The records:
%%

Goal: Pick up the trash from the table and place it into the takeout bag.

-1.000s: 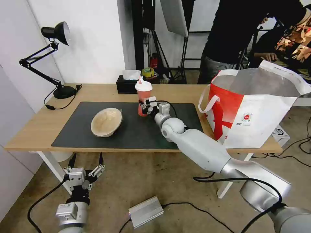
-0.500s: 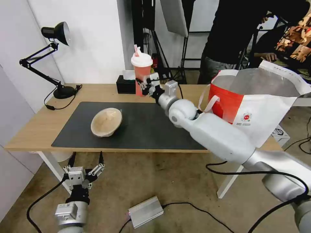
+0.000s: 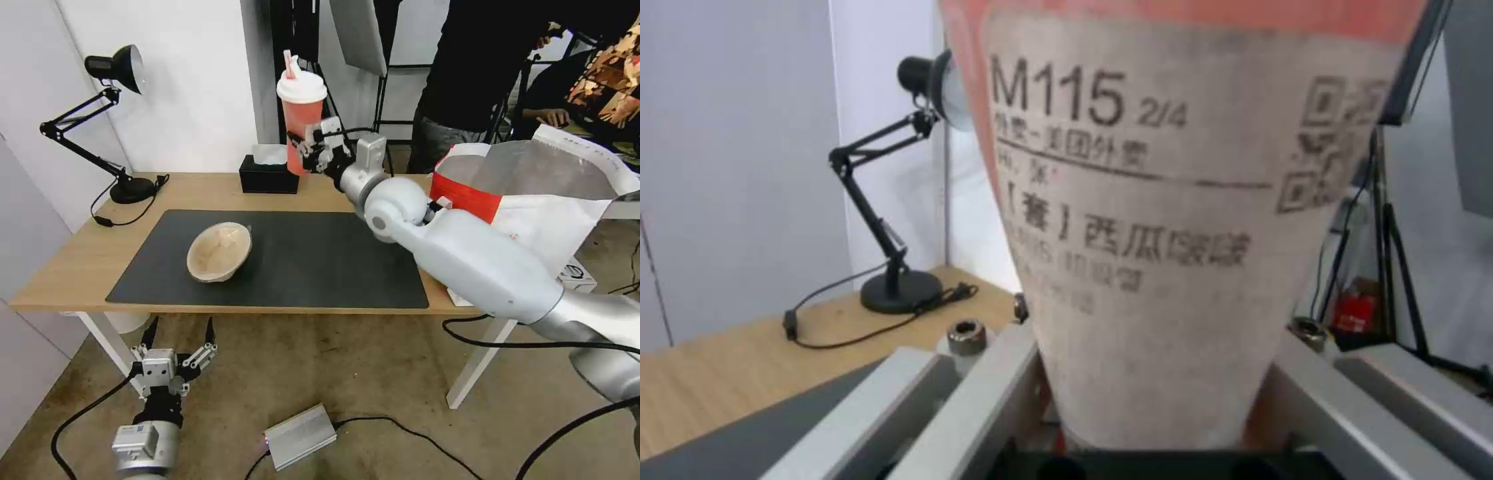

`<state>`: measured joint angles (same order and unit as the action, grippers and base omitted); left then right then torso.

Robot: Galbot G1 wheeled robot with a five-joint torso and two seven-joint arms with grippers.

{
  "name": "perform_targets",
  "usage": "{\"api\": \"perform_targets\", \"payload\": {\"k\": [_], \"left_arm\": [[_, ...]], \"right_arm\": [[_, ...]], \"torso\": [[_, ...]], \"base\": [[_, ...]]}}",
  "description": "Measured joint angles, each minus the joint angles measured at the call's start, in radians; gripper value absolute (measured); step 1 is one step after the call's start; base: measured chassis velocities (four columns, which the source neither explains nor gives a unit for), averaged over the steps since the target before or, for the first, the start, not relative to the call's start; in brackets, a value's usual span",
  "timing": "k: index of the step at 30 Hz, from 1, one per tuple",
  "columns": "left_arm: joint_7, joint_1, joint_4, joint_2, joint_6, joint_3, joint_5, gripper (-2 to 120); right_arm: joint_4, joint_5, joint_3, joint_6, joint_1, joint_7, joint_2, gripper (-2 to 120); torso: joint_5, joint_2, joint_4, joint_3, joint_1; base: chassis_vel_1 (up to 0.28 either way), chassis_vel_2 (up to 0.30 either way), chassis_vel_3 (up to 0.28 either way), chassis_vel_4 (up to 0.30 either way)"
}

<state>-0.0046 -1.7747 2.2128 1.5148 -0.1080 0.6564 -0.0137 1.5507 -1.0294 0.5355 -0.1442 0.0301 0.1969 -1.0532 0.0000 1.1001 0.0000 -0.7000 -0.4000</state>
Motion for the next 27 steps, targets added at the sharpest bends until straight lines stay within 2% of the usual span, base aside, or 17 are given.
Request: {"api": "perform_targets", "payload": {"k": [15, 27], "left_arm": [[0.003, -0.005, -0.004, -0.019, -0.012, -0.003, -0.001, 100], [0.003, -0.002, -0.003, -0.020, -0.015, -0.011, -0.001, 100]], "right_arm": [[0.036, -0.013, 0.009, -0.023, 0.100, -0.007, 0.080, 8], [0.067, 0.012, 0.041, -0.049, 0.205, -0.075, 0.228, 8]], "torso": [[0.0000, 0.000, 0.0001, 0.000, 0.000], [0.0001, 0.000, 0.0000, 0.000, 0.000]], "base": [[0.000, 0.000, 0.000, 0.000], [0.000, 0.000, 0.000, 0.000]]}}
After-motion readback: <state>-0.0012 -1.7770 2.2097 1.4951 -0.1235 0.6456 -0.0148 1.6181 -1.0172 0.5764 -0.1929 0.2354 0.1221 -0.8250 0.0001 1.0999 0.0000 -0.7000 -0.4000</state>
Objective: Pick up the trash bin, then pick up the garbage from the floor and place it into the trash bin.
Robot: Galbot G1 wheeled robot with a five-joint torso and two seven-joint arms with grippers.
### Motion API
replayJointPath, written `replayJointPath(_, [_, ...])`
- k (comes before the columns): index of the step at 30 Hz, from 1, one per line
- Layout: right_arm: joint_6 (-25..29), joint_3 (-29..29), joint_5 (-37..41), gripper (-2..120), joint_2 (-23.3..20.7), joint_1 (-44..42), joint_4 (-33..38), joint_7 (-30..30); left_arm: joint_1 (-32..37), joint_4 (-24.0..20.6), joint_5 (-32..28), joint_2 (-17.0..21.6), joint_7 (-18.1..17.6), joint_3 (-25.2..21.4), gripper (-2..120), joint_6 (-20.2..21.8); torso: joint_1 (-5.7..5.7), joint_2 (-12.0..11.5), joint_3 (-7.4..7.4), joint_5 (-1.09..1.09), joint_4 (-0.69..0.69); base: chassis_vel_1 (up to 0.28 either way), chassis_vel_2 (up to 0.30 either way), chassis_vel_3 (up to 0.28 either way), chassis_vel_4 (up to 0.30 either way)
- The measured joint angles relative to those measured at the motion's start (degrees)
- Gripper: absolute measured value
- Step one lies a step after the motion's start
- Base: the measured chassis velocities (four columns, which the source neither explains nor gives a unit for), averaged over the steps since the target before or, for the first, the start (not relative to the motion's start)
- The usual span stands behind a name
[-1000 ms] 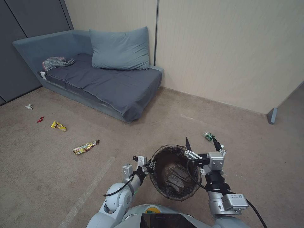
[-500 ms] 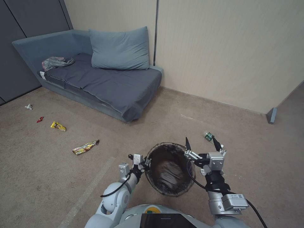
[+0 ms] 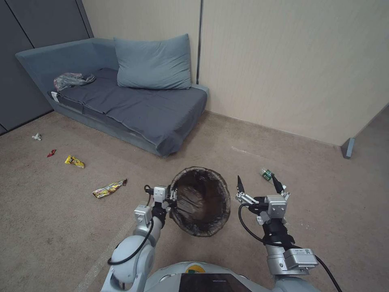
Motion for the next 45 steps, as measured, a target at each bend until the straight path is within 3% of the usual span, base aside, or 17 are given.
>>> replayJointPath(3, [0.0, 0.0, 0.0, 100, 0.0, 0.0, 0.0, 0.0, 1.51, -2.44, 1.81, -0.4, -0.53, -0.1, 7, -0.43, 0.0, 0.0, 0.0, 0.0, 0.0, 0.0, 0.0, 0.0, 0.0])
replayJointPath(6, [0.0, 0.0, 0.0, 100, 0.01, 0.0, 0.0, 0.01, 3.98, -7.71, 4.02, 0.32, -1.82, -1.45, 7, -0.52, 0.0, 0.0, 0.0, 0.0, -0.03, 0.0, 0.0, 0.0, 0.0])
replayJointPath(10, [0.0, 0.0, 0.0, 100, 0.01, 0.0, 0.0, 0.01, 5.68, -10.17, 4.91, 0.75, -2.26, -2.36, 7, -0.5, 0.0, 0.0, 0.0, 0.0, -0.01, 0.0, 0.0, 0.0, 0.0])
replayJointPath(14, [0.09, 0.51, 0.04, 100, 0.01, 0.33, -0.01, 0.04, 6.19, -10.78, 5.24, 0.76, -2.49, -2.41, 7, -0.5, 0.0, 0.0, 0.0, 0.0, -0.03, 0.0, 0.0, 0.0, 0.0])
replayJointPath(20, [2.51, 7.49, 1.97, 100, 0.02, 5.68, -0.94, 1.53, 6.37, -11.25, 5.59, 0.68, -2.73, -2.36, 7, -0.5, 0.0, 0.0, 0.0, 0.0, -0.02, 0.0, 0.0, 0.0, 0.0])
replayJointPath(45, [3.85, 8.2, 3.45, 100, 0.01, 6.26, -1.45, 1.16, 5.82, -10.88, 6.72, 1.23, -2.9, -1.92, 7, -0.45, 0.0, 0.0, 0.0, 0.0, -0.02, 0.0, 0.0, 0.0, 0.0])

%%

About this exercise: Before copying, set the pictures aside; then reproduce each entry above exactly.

Solution to this task:
Goal: Pick up the trash from the table and place it into the takeout bag.

-1.000s: 
-0.500s: 
+0.000s: 

`<state>`: measured joint angles (same order and unit as the action, grippers and base omitted); left then right then torso.

Robot: Galbot G1 wheeled robot with a five-joint torso and two seven-joint arms with grippers.

{
  "name": "perform_targets",
  "usage": "{\"api\": \"perform_targets\", \"payload\": {\"k\": [_], \"left_arm\": [[_, ...]], \"right_arm\": [[_, ...]], \"torso\": [[_, ...]], \"base\": [[_, ...]]}}",
  "description": "Measured joint angles, each minus the joint angles measured at the call's start, in radians; gripper value absolute (measured); step 1 is one step after the call's start; base: measured chassis velocities (four columns, which the source neither explains nor gives a unit for), averaged over the steps since the target before or, for the first, the start, not relative to the call's start; in brackets, a value's usual span",
  "timing": "k: index of the step at 30 Hz, from 1, one per tuple",
  "columns": "left_arm: joint_7, joint_1, joint_4, joint_2, joint_6, joint_3, joint_5, gripper (-2 to 120); right_arm: joint_4, joint_5, joint_3, joint_6, joint_1, joint_7, joint_2, gripper (-2 to 120); torso: joint_5, joint_2, joint_4, joint_3, joint_1; base: chassis_vel_1 (up to 0.28 either way), chassis_vel_2 (up to 0.30 either way), chassis_vel_3 (up to 0.28 either way), chassis_vel_4 (up to 0.30 either way)"
}

<state>-0.0046 -1.7747 2.2128 1.5148 -0.1080 0.6564 -0.0137 1.5507 -1.0294 0.5355 -0.1442 0.0301 0.1969 -1.0532 0.0000 1.1001 0.0000 -0.7000 -0.4000</state>
Motion for the next 27 steps, targets added at the sharpest bends until straight lines stay within 2% of the usual span, base aside, or 17 are given.
Request: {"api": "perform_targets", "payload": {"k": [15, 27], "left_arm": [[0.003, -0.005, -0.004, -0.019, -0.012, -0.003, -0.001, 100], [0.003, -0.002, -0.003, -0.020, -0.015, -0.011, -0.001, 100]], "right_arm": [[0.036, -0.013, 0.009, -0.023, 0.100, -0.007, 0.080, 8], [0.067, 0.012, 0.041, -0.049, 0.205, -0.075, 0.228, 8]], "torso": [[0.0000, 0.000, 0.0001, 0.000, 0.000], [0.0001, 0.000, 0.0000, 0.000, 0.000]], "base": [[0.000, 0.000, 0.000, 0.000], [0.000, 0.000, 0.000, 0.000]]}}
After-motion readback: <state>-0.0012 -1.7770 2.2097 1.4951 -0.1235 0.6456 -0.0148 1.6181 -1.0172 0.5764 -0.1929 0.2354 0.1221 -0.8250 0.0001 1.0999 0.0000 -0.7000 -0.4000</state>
Objective: Pick up the trash bin, then pick up the garbage from the floor and place it into the trash bin.
Robot: Galbot G1 wheeled robot with a five-joint torso and two seven-joint arms with grippers.
### Motion API
replayJointPath, written `replayJointPath(_, [_, ...])`
- k (comes before the columns): index of the step at 30 Hz, from 1, one per line
- Layout: right_arm: joint_6 (-25..29), joint_3 (-29..29), joint_5 (-37..41), gripper (-2..120), joint_2 (-23.3..20.7), joint_1 (-44..42), joint_4 (-33..38), joint_7 (-30..30); left_arm: joint_1 (-32..37), joint_4 (-24.0..20.6), joint_5 (-32..28), joint_2 (-17.0..21.6), joint_7 (-18.1..17.6), joint_3 (-25.2..21.4), gripper (-2..120), joint_6 (-20.2..21.8); torso: joint_1 (-5.7..5.7), joint_2 (-12.0..11.5), joint_3 (-7.4..7.4), joint_5 (-1.09..1.09), joint_4 (-0.69..0.69); base: chassis_vel_1 (up to 0.28 either way), chassis_vel_2 (up to 0.30 either way), chassis_vel_3 (up to 0.28 either way), chassis_vel_4 (up to 0.30 either way)
- The measured joint angles relative to those measured at the motion's start (degrees)
- Gripper: absolute measured value
- Step one lies a step after the motion's start
- Base: the measured chassis velocities (four columns, which the source neither explains nor gives a unit for), averaged over the steps since the target before or, for the first, the start (not relative to the motion's start)
- The usual span stands behind a name
[-1000 ms] 
[-500 ms] 
[+0 ms] 
Motion for the next 45 steps, as measured, a target at each bend until the straight path is within 3% of the usual span, base aside, or 17 are given.
>>> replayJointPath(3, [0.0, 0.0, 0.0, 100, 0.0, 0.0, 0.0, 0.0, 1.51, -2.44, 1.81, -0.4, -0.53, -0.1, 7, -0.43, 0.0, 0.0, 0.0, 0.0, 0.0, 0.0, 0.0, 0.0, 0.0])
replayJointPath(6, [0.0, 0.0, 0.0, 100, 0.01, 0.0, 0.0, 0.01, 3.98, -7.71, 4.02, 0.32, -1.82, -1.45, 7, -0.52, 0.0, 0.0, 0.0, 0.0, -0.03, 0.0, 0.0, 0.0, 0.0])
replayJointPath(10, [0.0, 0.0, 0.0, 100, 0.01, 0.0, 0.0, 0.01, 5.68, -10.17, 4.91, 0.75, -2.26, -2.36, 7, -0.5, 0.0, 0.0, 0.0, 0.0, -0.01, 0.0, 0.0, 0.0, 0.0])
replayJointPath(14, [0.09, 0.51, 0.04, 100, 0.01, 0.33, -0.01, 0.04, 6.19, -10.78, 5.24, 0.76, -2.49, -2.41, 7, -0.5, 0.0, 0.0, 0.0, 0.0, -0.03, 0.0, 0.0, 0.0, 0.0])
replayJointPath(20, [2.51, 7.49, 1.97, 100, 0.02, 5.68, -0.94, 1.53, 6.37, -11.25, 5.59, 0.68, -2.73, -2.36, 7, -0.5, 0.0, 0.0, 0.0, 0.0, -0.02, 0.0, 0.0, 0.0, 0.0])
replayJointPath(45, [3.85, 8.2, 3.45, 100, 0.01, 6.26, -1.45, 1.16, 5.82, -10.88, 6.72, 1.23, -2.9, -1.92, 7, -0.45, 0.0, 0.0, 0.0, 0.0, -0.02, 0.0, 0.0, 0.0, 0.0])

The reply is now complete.